Epilepsy medication guidance and susceptibility genetic screening program
1, guidelines for epilepsy medication
Epilepsy is the second most common disease in neurology, and most patients require long-term medication. Clinically common antiepileptic drugs, especially aromatic antiepileptic drugs such as carbamazepine, lamotrigine, phenytoin, phenobarbital, etc., may cause skin irritation. According to the frequency of occurrence of HLA sensitization genotypes in patients with allergic reactions caused by anti-epileptic drugs, the allergic risk of patients taking carbamazepine or aromatic anti-epileptic drugs is evaluated in stages, which are classified into serious warnings, warnings, and reminders. , low risk, and give specific medication recommendations.
Australian Beacon conducts HLA-A and B gene detection before drug administration in patients with epilepsy, and evaluates allergy analysis by combining HLA-A and HLA-B interactions to alert skin allergic reactions caused by antiepileptic drugs. .
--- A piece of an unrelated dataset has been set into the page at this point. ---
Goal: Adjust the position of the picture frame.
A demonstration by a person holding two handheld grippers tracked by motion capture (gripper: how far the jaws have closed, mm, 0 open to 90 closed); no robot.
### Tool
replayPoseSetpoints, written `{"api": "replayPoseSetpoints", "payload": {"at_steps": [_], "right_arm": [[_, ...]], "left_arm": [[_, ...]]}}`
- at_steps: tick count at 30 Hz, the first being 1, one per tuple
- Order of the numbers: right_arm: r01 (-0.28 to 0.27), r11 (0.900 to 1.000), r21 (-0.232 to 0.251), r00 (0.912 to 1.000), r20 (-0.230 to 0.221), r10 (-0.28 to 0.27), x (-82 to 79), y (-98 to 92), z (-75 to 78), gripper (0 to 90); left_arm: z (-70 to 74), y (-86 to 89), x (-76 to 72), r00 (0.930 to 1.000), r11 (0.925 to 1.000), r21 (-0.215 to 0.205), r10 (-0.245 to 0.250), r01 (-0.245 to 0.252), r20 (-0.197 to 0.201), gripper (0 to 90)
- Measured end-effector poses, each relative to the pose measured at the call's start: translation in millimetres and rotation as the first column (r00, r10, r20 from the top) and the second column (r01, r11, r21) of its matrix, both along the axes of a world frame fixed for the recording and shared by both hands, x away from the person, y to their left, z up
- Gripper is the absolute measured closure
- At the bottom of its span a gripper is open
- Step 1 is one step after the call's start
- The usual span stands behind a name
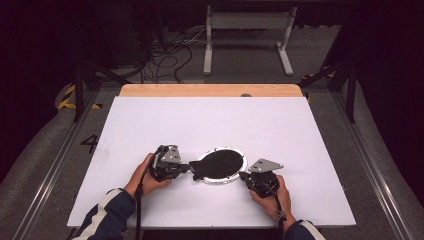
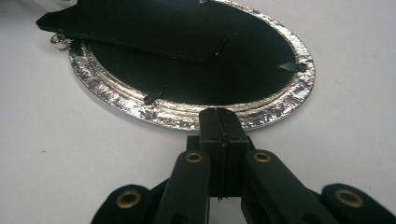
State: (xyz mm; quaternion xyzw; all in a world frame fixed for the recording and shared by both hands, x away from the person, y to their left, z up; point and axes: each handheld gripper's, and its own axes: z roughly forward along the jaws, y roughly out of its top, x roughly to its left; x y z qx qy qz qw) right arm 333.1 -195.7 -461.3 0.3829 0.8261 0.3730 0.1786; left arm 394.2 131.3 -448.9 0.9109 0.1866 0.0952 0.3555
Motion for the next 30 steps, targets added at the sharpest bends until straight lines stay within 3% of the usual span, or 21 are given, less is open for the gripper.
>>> {"api": "replayPoseSetpoints", "payload": {"at_steps": [5, 10, 19, 30], "right_arm": [[-0.014, 1.000, -0.001, 0.9999, -0.003, 0.014, -1.7, 2.5, 0.1, 90.0], [-0.028, 1.000, 0.000, 0.9996, -0.003, 0.028, -4.5, 6.0, -0.1, 90.0], [-0.069, 0.998, -0.003, 0.9975, -0.012, 0.069, -11.6, 14.6, 0.2, 90.0], [-0.079, 0.997, 0.002, 0.9968, -0.011, 0.079, -12.1, 16.1, -0.6, 90.0]], "left_arm": [[0.6, 0.1, 7.4, 0.9980, 0.9966, -0.058, 0.059, -0.058, 0.023, 88.2], [1.3, -2.9, 18.5, 0.9953, 0.9887, -0.116, 0.097, -0.095, 0.007, 87.6], [-10.0, -13.7, 27.2, 0.9943, 0.9910, -0.081, 0.106, -0.106, -0.007, 85.6], [-13.1, -14.5, 26.4, 0.9968, 0.9957, -0.066, 0.062, -0.065, -0.051, 86.9]]}}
2, whole exon sequencing of patients with epilepsy
Now in the diagnosis of epilepsy, some patients can not find the cause; many types of epilepsy genes, complex phenotype, some are difficult to distinguish; in the epilepsy patients, the proportion of new mutations is high, accounting for 40%-70% of the total. For patients who cannot find the cause, the whole exome can be sequenced to find the genetic mutation that causes the disease, help to confirm the diagnosis as soon as possible, and reduce inappropriate treatment and cost. Seizure classification can also be assisted by whole exome sequencing based on the relationship between genes, gene function, and epilepsy phenotype. At the same time, it can effectively detect a high proportion of new mutations in patients with epilepsy, and provide reference for prognosis and treatment.
Common Gene-related Epilepsy Syndrome
hereditary epilepsy with fever and convulsions(GEFS+)
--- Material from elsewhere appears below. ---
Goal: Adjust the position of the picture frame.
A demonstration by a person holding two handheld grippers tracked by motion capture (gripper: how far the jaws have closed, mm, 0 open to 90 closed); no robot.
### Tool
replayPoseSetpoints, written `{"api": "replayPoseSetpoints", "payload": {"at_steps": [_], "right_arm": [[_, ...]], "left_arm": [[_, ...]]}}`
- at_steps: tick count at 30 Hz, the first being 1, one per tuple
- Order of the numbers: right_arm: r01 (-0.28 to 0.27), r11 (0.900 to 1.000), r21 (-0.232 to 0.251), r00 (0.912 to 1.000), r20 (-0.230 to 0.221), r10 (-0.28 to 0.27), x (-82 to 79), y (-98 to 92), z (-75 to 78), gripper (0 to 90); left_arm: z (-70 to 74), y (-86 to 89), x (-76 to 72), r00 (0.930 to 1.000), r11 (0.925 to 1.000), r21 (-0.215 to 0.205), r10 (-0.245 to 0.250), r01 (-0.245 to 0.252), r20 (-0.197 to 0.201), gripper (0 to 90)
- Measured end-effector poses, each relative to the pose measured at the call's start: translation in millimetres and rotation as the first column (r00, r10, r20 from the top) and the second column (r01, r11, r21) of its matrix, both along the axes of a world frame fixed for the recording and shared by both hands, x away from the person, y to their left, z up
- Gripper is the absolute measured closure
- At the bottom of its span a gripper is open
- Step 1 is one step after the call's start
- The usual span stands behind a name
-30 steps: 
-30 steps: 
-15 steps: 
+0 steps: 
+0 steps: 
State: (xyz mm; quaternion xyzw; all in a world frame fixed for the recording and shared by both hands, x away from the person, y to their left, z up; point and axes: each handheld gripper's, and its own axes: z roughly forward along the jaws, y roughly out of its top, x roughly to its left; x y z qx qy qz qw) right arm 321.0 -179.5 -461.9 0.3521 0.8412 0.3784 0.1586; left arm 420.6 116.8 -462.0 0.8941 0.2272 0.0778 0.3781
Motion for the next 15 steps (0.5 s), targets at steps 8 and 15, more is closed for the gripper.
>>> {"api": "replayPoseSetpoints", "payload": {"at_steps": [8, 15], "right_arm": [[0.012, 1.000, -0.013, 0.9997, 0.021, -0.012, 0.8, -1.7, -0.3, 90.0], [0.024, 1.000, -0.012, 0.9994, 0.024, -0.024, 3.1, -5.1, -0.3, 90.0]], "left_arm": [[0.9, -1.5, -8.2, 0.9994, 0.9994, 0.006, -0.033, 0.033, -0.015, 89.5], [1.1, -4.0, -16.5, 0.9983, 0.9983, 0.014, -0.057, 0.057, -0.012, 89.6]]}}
Benemic neonatal seizures(BFNS)
Benemic familial convulsions(BFIS)
Dravet syndrome(DS)
hereditary epilepsy with fever and convulsions(GEFS+)
Benemic neonatal seizures(BFNS)
Benemic familial convulsions(BFIS)
Dravet syndrome(DS)
hereditary epilepsy with fever and convulsions(GEFS+)
Benemic neonatal seizures(BFNS)
Benemic familial convulsions(BFIS)
Dravet syndrome(DS)
hereditary epilepsy with fever and convulsions(GEFS+)
Benemic neonatal seizures(BFNS)
Benemic familial convulsions(BFIS)
Dravet syndrome(DS)
Project
Detection method
Project Meaning
All exon sequencing (single sample)
Second Generation Sequencing
Sequencing directly to the coding region reveals genetic variations associated with protein functional variation.
All exon sequencing (family, patient + parent three samples)
Second Generation Sequencing
Analysis of invisible homozygous mutations, nascent mutations, and complex heterozygous mutations by sequencing to assess the pathogenicity of candidate loci.